Would you filter these records and copy every line that has the word "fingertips"?

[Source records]
###

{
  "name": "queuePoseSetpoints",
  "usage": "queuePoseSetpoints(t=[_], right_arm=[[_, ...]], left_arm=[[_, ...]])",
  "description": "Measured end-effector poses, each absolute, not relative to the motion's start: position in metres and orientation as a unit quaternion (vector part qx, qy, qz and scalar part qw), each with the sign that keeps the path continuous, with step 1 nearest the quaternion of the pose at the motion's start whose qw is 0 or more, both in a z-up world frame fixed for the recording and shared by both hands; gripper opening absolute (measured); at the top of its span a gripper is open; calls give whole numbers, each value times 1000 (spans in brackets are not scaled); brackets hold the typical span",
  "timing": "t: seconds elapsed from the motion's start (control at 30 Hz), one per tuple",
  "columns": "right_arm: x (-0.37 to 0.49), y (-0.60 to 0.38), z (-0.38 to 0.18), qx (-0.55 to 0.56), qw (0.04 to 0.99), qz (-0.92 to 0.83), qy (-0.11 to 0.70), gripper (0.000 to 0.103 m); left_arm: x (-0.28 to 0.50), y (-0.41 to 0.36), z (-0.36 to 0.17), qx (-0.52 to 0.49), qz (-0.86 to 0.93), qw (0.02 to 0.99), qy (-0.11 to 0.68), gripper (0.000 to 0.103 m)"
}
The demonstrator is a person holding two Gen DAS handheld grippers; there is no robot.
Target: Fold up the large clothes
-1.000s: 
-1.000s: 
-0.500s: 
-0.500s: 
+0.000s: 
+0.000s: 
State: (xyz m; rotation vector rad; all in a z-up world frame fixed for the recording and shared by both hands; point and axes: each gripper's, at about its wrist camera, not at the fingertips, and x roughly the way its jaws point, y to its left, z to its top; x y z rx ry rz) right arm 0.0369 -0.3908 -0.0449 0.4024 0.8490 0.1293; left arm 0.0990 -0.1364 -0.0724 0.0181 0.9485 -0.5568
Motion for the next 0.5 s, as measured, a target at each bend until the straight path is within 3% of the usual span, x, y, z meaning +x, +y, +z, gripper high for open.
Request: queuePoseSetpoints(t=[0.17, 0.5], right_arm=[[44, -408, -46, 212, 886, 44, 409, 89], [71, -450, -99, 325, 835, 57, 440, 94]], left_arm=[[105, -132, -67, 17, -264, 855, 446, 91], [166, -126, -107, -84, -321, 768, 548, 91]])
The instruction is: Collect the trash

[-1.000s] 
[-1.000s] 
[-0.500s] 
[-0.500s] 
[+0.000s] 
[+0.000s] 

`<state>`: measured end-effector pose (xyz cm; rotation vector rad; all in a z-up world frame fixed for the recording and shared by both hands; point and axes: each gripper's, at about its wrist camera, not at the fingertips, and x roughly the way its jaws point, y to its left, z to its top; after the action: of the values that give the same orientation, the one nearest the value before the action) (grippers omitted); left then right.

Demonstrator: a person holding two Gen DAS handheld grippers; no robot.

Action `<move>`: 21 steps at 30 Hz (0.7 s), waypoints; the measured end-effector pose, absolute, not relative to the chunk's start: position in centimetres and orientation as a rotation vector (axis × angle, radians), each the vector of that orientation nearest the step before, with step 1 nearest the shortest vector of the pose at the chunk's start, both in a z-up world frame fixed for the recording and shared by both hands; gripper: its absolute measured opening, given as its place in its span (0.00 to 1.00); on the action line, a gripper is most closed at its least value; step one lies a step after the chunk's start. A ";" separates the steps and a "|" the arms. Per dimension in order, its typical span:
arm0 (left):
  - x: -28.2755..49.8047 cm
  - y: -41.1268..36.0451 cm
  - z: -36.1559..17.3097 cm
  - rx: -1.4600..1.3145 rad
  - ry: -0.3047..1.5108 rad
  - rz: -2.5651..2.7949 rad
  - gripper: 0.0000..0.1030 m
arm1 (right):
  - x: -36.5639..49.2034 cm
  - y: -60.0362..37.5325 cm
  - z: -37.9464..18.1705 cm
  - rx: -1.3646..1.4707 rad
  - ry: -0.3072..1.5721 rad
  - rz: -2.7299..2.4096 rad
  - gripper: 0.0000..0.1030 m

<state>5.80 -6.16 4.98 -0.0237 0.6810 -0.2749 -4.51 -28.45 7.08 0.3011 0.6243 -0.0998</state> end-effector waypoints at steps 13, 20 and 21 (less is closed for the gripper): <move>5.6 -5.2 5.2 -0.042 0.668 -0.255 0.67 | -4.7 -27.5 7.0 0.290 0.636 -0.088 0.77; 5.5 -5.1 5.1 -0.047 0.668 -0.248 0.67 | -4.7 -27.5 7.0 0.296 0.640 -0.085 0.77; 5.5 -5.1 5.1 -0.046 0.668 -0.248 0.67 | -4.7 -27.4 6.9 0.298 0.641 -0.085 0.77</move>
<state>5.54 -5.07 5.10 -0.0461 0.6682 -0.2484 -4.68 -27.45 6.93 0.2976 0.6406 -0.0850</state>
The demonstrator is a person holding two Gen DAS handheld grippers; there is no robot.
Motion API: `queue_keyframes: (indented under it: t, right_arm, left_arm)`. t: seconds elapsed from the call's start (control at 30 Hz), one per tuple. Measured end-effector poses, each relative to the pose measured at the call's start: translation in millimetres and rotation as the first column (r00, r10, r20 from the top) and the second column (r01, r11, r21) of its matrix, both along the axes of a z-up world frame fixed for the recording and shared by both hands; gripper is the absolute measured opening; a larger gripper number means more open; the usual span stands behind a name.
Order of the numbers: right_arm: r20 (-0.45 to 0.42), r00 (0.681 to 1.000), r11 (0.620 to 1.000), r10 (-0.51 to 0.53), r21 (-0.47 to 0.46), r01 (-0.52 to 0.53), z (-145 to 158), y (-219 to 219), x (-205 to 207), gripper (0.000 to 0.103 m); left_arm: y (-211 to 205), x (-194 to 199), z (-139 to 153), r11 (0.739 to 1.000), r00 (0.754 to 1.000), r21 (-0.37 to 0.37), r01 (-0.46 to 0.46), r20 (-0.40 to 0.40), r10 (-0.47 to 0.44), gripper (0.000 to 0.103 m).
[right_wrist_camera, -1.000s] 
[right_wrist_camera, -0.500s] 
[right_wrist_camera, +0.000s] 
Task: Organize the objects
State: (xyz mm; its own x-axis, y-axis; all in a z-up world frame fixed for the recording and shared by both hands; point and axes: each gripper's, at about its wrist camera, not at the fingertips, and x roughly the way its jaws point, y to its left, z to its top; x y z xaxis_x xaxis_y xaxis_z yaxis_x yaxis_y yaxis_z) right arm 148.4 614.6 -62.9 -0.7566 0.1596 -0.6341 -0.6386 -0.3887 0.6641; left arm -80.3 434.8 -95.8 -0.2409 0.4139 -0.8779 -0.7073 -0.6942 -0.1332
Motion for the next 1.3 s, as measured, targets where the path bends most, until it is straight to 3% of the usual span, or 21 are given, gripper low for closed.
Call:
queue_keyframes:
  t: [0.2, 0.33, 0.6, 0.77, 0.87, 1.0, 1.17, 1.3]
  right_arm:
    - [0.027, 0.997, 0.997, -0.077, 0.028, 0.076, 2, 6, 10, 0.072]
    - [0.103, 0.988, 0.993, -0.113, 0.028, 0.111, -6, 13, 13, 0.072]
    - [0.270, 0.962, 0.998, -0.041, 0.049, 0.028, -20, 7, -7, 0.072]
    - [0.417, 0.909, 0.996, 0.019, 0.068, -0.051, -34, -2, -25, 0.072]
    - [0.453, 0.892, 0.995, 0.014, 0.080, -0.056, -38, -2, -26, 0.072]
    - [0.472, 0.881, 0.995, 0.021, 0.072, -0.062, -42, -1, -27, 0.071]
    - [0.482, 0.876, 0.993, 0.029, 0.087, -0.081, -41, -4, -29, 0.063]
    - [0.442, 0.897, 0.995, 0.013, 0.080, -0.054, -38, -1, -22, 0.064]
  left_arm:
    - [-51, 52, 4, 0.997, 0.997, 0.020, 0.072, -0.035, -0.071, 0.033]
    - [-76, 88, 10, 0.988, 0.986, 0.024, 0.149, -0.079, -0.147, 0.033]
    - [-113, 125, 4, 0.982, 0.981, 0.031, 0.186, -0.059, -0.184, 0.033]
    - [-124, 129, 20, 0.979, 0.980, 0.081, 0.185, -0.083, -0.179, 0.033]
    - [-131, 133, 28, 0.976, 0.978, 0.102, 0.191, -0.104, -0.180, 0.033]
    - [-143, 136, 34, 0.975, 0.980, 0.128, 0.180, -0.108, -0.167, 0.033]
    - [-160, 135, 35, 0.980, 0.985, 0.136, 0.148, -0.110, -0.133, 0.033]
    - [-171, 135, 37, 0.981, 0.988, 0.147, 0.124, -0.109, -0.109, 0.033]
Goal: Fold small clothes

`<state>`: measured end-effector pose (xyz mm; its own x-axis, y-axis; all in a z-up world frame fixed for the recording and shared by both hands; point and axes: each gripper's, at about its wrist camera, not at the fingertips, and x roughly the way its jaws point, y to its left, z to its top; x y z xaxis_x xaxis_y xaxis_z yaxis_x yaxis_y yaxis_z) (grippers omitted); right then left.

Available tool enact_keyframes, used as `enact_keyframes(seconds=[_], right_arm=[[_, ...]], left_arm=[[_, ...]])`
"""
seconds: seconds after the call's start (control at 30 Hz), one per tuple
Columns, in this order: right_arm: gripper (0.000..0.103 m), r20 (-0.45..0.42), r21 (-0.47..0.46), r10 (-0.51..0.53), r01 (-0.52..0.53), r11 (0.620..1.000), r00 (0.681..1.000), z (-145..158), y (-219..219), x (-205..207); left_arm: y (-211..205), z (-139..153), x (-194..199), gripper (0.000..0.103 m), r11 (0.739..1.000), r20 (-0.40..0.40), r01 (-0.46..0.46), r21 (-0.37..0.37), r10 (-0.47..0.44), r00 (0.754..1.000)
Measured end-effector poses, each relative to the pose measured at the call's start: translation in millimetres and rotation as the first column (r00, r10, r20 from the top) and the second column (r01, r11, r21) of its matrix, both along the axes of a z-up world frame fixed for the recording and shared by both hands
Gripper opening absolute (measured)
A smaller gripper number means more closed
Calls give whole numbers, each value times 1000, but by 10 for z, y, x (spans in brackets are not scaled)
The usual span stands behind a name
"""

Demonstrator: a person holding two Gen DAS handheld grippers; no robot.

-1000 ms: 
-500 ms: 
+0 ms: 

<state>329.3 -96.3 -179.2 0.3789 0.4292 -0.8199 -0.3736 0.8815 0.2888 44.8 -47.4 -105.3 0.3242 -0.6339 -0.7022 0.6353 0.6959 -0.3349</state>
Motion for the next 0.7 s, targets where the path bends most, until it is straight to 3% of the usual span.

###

> **Problem solution**
State: (xyz m; rotation vector rad; all in a z-up world frame fixed for the recording and shared by both hands; point and axes: each gripper's, at about its wrist camera, not at the fingertips, and x roughly the way its jaws point, y to its left, z to its top; x y z rx ry rz) right arm 0.0369 -0.3908 -0.0449 0.4024 0.8490 0.1293; left arm 0.0990 -0.1364 -0.0724 0.0181 0.9485 -0.5568
`<state>`: measured end-effector pose (xyz cm; rotation vector rad; all in a z-up world frame fixed for the recording and shared by both hands; point and axes: each gripper's, at about its wrist camera, not at the fingertips, and x roughly the way its jaws point, y to its left, z to its top; after the action: of the values that give the same orientation, the one nearest the value before the action) (grippers omitted); left then right.
State: (xyz mm; its own x-axis, y-axis; all in a z-up world frame fixed for the recording and shared by both hands; point and axes: each gripper's, at about its wrist camera, not at the fingertips, and x roughly the way its jaws point, y to its left, z to its top; x y z xaxis_x xaxis_y xaxis_z yaxis_x yaxis_y yaxis_z) right arm 148.4 614.6 -62.9 -0.7566 0.1596 -0.6341 -0.6386 -0.3887 0.6641; left arm -80.3 434.8 -95.8 -0.2409 0.4139 -0.8779 -0.7073 -0.6942 -0.1332
`<state>`: measured end-effector pose (xyz mm; its own x-axis, y-axis; all in a z-up world frame fixed for the recording and shared by both hands; point and axes: each gripper's, at about its wrist camera, not at the fingertips, and x roughly the way its jaws point, y to its left, z to its top; x y z xaxis_x xaxis_y xaxis_z yaxis_x yaxis_y yaxis_z) (grippers omitted); right then left.

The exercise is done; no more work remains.